Set down all of the records below exactly, please, omitting the images.

Supplied data START

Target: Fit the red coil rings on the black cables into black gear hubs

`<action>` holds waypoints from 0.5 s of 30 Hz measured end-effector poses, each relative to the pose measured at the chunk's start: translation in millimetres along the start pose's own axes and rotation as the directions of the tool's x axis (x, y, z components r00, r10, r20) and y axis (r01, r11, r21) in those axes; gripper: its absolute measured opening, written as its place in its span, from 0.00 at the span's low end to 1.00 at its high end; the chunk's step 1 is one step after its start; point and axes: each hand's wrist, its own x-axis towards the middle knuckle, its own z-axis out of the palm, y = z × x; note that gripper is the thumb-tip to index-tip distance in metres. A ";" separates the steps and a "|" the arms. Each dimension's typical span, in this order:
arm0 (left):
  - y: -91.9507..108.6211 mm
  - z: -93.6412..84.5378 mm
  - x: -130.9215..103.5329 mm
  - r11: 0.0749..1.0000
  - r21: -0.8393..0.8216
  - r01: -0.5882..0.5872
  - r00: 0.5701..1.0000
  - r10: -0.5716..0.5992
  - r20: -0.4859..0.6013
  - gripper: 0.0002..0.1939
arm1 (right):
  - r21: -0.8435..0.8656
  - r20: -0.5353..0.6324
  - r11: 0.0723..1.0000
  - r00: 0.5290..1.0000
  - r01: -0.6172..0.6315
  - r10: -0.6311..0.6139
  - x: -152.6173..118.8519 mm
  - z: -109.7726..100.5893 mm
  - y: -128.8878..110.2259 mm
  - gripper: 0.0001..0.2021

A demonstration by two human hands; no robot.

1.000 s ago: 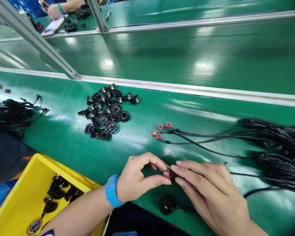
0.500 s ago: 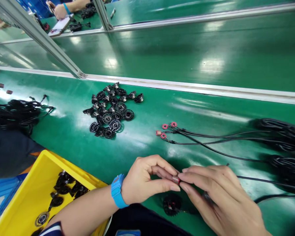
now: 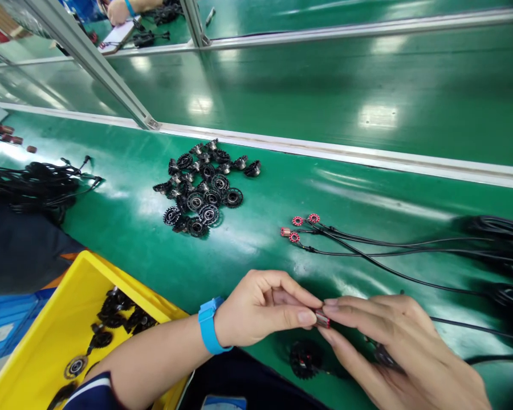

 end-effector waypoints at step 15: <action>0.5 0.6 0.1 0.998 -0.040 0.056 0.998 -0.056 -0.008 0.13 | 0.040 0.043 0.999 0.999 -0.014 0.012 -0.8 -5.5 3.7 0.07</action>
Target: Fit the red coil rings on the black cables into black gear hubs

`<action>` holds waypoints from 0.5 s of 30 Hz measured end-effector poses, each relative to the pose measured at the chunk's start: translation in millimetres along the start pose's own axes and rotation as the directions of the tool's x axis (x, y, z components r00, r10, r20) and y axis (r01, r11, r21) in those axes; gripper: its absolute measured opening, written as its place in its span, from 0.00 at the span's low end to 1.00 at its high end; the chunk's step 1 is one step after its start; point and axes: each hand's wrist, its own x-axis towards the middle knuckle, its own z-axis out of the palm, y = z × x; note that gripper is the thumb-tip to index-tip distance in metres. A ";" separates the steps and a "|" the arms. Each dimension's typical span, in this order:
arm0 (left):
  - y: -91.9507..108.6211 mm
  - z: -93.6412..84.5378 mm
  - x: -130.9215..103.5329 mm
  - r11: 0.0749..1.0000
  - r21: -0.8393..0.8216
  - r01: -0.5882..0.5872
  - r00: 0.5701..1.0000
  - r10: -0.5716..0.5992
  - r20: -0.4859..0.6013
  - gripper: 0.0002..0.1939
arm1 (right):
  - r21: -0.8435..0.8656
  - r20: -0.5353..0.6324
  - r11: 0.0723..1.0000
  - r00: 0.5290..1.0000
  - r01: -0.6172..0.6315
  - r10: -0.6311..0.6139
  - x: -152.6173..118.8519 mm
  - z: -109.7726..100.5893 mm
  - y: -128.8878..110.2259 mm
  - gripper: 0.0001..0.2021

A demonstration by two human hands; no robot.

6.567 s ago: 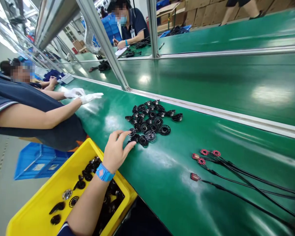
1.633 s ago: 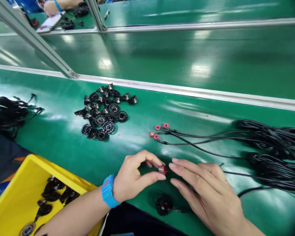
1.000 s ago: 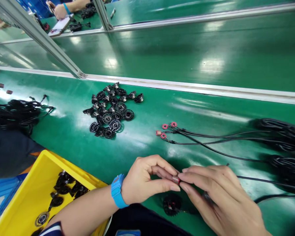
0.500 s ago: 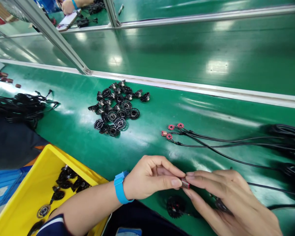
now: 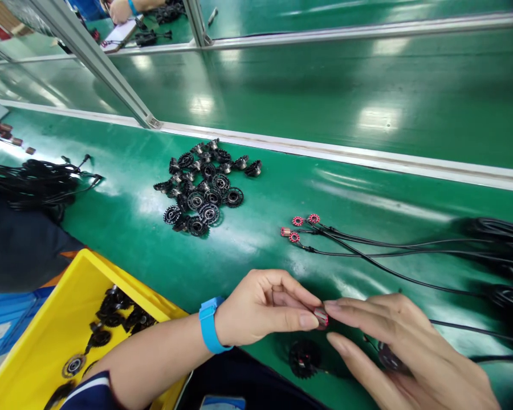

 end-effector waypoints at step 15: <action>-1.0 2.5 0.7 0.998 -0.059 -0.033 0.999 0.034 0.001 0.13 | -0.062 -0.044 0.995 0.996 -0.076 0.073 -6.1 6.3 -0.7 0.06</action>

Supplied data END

• Output:
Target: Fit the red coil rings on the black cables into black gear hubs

`<action>` holds waypoints from 0.5 s of 30 Hz measured end-effector poses, each relative to the pose measured at the chunk's start: translation in millimetres along the start pose's own axes and rotation as the directions of the tool's x axis (x, y, z components r00, r10, r20) and y axis (r01, r11, r21) in those axes; gripper: its absolute measured opening, written as its place in its span, from 0.00 at the span's low end to 1.00 at its high end; the chunk's step 1 is one step after its start; point and axes: each hand's wrist, its own x-axis towards the middle knuckle, its own z-axis out of the palm, y = z × x; note that gripper is the thumb-tip to index-tip distance in metres. A ";" separates the steps and a "|" the arms. Each dimension's typical span, in this order:
arm0 (left):
  - y: -91.9507..108.6211 mm
  - z: -93.6412..84.5378 mm
  - x: -130.9215..103.5329 mm
  - r11: 0.0749..1.0000
  - r21: -0.8393..0.8216
  - r01: -0.5882..0.5872
  - r00: 0.5701..1.0000
  - r10: -0.5716..0.5992
  - r20: -0.4859..0.6013
  - gripper: 0.0002..0.1939
arm1 (right):
  - r21: -0.8435..0.8656
  - r20: -0.5353..0.6324
  - r11: 0.0723..1.0000
  - r00: 0.5290..1.0000
  - r01: -0.6172..0.6315
  - r10: -0.6311..0.6139
  - x: -152.6173..118.8519 mm
  - z: -109.7726..100.5893 mm
  - y: -128.8878..110.2259 mm
  - gripper: 0.0001..0.2021

A demonstration by two human hands; no robot.

1.000 s ago: 
0.500 s ago: 
now: 

 end-effector waypoints at step 15: <action>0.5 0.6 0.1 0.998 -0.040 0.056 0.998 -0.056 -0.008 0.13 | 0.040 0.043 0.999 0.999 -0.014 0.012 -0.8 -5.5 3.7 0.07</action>
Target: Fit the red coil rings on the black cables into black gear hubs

`<action>` holds waypoints from 0.5 s of 30 Hz measured end-effector poses, each relative to the pose measured at the chunk's start: translation in millimetres along the start pose's own axes and rotation as the directions of the tool's x axis (x, y, z components r00, r10, r20) and y axis (r01, r11, r21) in those axes; gripper: its absolute measured opening, written as its place in its span, from 0.00 at the span's low end to 1.00 at its high end; the chunk's step 1 is one step after its start; point and axes: each hand's wrist, its own x-axis towards the middle knuckle, its own z-axis out of the palm, y = z × x; note that gripper is the thumb-tip to index-tip distance in metres. A ";" separates the steps and a "|" the arms. Each dimension's typical span, in this order:
arm0 (left):
  - y: -91.9507..108.6211 mm
  - z: -93.6412..84.5378 mm
  - x: -130.9215..103.5329 mm
  - r11: 0.0749..1.0000
  - r21: -0.8393..0.8216
  - r01: -0.5882..0.5872
  - r00: 0.5701..1.0000
  - r10: -0.5716..0.5992
  - r20: -0.4859..0.6013
  - gripper: 0.0002..0.1939
arm1 (right):
  - r21: -0.8435..0.8656
  - r20: -0.5353..0.6324
  - r11: 0.0723..1.0000
  - r00: 0.5290..1.0000
  - r01: -0.6172..0.6315
  - r10: -0.6311..0.6139
  - x: -152.6173..118.8519 mm
  - z: -109.7726..100.5893 mm
  - y: -128.8878..110.2259 mm
  - gripper: 0.0001..0.2021

A demonstration by two human hands; no robot.

6.567 s ago: 
1.633 s ago: 
1.000 s ago: 
0.500 s ago: 
now: 

 end-effector waypoints at step 15: <action>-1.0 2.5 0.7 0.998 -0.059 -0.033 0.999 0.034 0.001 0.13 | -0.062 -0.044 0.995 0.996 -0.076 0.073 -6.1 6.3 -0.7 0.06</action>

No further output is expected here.